WHAT YOU SHOULD DO: Below this sentence is a listing; return exactly its lines from the one with "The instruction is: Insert" to the one with "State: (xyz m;", both kept, and nothing more.
-- DATA follows --
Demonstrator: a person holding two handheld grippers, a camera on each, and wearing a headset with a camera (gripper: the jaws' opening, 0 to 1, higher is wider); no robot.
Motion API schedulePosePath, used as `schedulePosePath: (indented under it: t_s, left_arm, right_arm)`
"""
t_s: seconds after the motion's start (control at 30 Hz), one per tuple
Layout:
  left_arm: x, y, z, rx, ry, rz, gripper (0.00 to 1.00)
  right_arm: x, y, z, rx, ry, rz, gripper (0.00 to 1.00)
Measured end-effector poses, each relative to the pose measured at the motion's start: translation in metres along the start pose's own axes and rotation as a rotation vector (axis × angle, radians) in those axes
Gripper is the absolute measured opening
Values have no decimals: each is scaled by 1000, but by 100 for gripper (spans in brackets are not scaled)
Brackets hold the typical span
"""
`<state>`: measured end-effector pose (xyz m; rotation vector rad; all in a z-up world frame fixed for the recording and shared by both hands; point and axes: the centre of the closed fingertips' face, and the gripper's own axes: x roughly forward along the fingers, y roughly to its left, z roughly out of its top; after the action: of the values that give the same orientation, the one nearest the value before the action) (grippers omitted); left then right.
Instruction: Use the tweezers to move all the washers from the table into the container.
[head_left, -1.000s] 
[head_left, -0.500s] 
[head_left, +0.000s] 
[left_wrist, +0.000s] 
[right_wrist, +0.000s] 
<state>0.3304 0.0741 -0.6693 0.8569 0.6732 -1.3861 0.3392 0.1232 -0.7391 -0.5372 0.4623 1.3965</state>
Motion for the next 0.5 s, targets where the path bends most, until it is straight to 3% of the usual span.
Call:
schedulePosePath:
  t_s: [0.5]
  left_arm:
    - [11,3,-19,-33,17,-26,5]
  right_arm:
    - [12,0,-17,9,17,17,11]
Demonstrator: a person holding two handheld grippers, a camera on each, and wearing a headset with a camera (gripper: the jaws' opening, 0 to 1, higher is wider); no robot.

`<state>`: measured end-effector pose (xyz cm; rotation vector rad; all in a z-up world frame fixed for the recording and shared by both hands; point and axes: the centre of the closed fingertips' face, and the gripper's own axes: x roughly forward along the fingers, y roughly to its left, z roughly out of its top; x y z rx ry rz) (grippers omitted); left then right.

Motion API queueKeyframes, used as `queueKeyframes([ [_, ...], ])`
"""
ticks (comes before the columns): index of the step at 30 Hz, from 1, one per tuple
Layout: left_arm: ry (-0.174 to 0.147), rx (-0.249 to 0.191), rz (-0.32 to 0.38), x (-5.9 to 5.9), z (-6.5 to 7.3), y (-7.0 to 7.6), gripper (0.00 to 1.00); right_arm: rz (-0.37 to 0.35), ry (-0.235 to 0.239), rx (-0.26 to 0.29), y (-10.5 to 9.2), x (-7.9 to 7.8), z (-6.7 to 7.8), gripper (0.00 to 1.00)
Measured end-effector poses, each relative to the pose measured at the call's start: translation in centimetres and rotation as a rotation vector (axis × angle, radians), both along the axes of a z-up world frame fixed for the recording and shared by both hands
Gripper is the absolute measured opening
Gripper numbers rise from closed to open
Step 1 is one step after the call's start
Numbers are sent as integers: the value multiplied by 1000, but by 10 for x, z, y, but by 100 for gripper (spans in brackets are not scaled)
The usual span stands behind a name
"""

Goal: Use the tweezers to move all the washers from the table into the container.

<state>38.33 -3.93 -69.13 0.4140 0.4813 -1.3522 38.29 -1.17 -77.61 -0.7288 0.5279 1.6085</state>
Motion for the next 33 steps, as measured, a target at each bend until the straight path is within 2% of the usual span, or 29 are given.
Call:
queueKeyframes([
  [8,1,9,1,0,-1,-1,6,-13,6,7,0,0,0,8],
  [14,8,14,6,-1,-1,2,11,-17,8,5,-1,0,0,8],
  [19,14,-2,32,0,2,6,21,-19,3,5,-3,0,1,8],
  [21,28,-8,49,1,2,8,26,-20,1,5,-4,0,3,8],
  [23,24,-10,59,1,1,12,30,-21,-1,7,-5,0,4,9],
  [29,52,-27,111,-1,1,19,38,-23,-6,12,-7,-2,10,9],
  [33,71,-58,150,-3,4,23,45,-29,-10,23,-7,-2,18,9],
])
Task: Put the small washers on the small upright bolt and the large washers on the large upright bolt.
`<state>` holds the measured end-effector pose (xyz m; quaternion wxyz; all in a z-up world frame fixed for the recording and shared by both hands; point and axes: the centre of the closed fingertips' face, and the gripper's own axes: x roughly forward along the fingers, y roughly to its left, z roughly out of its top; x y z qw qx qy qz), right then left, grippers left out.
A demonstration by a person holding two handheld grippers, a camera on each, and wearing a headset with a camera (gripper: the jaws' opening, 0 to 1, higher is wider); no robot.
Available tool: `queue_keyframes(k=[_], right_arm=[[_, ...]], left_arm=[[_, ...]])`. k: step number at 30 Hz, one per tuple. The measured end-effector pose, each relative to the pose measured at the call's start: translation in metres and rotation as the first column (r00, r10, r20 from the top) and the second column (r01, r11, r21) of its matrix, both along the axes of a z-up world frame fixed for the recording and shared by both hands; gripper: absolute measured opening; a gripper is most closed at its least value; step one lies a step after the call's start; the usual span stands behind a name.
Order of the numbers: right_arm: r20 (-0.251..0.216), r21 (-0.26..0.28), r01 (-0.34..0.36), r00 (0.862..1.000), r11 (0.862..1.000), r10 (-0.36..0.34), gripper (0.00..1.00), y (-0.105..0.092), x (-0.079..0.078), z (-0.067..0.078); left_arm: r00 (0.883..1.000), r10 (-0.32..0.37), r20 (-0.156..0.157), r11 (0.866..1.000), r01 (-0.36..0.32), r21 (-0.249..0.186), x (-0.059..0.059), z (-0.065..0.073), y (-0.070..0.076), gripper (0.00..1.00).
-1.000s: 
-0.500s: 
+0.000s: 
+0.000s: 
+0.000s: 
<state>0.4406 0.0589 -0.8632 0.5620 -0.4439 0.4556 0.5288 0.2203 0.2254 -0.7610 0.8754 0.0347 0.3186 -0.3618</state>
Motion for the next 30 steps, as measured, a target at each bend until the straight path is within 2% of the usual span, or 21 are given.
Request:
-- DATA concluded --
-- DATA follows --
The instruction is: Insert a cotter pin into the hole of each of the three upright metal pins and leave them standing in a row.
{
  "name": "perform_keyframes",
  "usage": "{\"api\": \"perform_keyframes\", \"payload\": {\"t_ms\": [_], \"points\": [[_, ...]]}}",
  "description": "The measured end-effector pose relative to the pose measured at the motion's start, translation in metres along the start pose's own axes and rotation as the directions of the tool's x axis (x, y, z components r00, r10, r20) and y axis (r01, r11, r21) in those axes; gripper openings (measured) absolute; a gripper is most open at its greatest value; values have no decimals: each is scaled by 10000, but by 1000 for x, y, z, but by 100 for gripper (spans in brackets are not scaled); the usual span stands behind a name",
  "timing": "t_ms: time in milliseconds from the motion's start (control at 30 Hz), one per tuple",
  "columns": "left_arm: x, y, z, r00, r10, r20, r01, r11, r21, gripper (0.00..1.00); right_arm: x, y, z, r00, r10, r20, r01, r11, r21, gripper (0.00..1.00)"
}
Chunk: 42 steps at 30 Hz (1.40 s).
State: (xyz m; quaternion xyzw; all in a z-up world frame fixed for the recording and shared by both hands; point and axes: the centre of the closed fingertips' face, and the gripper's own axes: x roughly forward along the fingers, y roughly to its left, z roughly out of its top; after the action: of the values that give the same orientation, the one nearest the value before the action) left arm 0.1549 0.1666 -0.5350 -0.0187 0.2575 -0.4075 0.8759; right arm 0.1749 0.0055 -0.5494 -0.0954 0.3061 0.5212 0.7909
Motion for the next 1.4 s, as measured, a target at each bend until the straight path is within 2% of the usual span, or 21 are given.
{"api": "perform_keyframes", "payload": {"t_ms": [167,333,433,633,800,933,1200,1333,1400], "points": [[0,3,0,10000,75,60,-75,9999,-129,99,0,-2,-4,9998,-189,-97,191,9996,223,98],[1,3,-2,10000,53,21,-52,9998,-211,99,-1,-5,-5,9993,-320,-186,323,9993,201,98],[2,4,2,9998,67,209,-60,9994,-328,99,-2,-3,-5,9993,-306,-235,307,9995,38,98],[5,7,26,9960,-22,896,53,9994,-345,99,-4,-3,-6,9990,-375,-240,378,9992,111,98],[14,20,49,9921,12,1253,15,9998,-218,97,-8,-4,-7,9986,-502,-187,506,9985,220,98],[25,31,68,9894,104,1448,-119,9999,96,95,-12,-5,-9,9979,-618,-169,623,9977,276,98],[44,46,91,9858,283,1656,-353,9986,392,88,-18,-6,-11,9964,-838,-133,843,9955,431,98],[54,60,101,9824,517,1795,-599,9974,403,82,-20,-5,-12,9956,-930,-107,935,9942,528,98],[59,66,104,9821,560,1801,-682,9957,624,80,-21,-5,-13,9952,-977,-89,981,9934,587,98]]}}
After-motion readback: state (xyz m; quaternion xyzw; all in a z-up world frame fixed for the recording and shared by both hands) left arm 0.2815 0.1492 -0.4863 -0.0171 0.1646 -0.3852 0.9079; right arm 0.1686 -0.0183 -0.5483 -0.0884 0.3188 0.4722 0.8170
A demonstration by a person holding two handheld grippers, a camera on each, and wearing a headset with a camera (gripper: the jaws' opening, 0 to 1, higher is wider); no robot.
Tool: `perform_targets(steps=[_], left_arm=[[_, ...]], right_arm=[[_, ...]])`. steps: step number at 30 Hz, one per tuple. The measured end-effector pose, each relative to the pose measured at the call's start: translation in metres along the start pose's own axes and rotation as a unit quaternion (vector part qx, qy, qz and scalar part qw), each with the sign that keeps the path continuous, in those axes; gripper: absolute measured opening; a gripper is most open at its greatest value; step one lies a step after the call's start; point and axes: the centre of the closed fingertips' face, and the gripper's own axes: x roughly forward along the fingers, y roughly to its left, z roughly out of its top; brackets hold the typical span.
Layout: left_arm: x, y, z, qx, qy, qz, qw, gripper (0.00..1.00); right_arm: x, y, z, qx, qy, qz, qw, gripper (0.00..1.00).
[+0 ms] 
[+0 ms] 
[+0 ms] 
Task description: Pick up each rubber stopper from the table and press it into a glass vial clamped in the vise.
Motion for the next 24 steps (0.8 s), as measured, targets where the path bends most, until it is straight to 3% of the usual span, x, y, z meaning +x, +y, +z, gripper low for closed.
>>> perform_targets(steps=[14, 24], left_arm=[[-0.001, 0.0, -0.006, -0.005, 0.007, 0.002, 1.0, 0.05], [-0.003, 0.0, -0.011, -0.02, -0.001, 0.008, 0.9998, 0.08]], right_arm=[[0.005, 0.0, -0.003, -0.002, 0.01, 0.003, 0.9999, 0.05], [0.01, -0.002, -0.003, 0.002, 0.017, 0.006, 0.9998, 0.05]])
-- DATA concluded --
SOLUTION TO THIS EXERCISE:
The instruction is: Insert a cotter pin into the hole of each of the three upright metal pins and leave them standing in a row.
{
  "name": "perform_keyframes",
  "usage": "{\"api\": \"perform_keyframes\", \"payload\": {\"t_ms\": [_], \"points\": [[_, ...]]}}",
  "description": "The measured end-effector pose relative to the pose measured at the motion's start, translation in metres along the start pose's own axes and rotation as the directions of the tool's x axis (x, y, z components r00, r10, r20) and y axis (r01, r11, r21) in those axes; gripper openings (measured) absolute; a gripper is most open at its greatest value; values have no decimals: each is scaled by 10000, but by 1000 for x, y, z, but by 100 for gripper (spans in brackets are not scaled); the usual span stands behind a name",
  "timing": "t_ms: time in milliseconds from the motion's start (control at 30 Hz), one per tuple",
  "columns": "left_arm: x, y, z, r00, r10, r20, r01, r11, r21, gripper (0.00..1.00); right_arm: x, y, z, r00, r10, r20, r01, r11, r21, gripper (0.00..1.00)"
}
Chunk: 42 steps at 30 Hz (1.40 s).
State: (xyz m; quaternion xyzw; all in a z-up world frame fixed for the recording and shared by both hands; point and axes: the centre of the closed fingertips' face, and the gripper's own axes: x roughly forward along the fingers, y roughly to its left, z roughly out of its top; after the action: of the values that give the same orientation, the one nearest the value before the action) left arm 0.1549 0.1666 -0.5350 -0.0187 0.2575 -0.4075 0.8759; right arm 0.1749 0.0055 -0.5494 -0.0954 0.3061 0.5212 0.7909

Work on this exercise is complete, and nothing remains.